In the case of LIC India vs. Consumer Education and Research Centre the Supreme
Court of India commented on the scope of its intrusion in a contract where the
parties to the contract had unequal bargaining power. The Court held that when a
contract is of such a nature that it can be stated to be an Adhesion Contract and
further when the parties to the contracts do not have equal bargaining power then
in the light of Article 14 of the Constitution of India (guaranteeing equal
protection of law to its citizens) the Supreme Court shall strike an unfair or
unreasonable contract.

It can thus be observed that the Indian Courts have accepted the validity of
electronic contracts however this is not a blanket acceptance. They are willing to
delve deeper into the contents of the contract, the bargaining powers of the
contracting parties and the terms of the contract to decide upon its validity.
However, the courts have not yet discussed the possibility of where the
jurisdiction would lie in cases where one party is domiciled in India and another
party to the contract (a party with a higher bargaining power) is based out of the
country.

In these circumstances, it is essential for us to understand what factors must we


consider while agreeing to an online or a “click wrap” agreement. Some of these
factors are listed as under -
The most primary precautionary measure would be to try and read the contents of the
agreement. The entire agreement need not be read at length, but it is essential to
glance to the agreement to understand what data shall be shared with the other
party, are there any third parties involved etc.

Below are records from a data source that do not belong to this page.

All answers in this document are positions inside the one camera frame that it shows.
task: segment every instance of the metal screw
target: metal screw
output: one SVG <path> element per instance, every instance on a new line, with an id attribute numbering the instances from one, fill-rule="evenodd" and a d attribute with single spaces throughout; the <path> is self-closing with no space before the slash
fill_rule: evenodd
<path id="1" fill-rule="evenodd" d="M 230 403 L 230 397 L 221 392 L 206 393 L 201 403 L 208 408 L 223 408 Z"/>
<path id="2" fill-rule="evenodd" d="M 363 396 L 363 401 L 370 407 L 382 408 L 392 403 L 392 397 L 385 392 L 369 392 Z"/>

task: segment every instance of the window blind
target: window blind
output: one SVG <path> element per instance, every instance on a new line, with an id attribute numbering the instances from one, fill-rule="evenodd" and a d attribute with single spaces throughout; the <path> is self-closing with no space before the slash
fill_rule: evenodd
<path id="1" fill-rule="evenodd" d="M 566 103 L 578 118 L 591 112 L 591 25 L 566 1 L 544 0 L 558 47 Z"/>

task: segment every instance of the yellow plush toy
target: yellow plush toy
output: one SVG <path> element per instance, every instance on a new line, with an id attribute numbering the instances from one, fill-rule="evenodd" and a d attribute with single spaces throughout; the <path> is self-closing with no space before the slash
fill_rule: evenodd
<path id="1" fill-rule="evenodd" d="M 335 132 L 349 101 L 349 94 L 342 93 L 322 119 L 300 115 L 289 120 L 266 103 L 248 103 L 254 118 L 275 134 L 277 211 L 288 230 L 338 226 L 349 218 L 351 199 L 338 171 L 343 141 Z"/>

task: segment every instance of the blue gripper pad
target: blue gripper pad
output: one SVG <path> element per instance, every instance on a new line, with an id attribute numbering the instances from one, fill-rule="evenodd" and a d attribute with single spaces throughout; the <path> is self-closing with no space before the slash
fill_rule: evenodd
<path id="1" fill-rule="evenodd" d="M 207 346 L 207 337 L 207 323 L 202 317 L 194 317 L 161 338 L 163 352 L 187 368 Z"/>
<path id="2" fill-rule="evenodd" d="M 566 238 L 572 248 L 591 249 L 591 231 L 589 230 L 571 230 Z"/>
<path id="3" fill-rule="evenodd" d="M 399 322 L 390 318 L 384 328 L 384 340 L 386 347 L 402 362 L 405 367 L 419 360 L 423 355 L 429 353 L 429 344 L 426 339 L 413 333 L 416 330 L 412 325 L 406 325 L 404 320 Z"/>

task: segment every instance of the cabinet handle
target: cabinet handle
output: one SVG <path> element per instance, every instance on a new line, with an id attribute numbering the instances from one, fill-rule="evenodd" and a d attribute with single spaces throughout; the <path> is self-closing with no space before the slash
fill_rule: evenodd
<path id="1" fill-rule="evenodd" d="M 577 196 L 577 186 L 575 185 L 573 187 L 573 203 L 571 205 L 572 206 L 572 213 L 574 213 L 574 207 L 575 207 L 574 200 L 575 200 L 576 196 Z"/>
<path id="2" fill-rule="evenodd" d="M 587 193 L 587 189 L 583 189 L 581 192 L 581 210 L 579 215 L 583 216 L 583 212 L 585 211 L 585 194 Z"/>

The number of clickwrap agreements executed on a daily basis by any person is large
hence it would not be possible to read and analyse every single agreement. However,
those contracts which are for high priority tasks such as creation of an online
bank account, purchasing expensive goods and services online need to be read prior
to accepting them.

If a contract does not expressly provide an “I agree to the terms and conditions”
button or an “Accept” button or if the contract is hidden and only the
“Agree/Accept” button is visible, then such contracts can be contested.

It is a common trend that most of the contracts include a clause for arbitration,
usually in the county of the creator of the contract. Such clauses can at times
considered to be unconscionable considering the fact that the party with a lesser
bargaining power has no means to travel to and attend the proceedings in another
country. Such terms can be highlighted while contending that the contract is highly
biased.

In conclusion, it can be said that such electronic contracts and clickwrap


agreements are gradually getting more common globally and their drafting is such
that they make it nearly impossible to be contested. In such circumstances, it is
prudent to be aware of the contents of the contract proposed to be executed rather
than being caught unawares by their biased terms.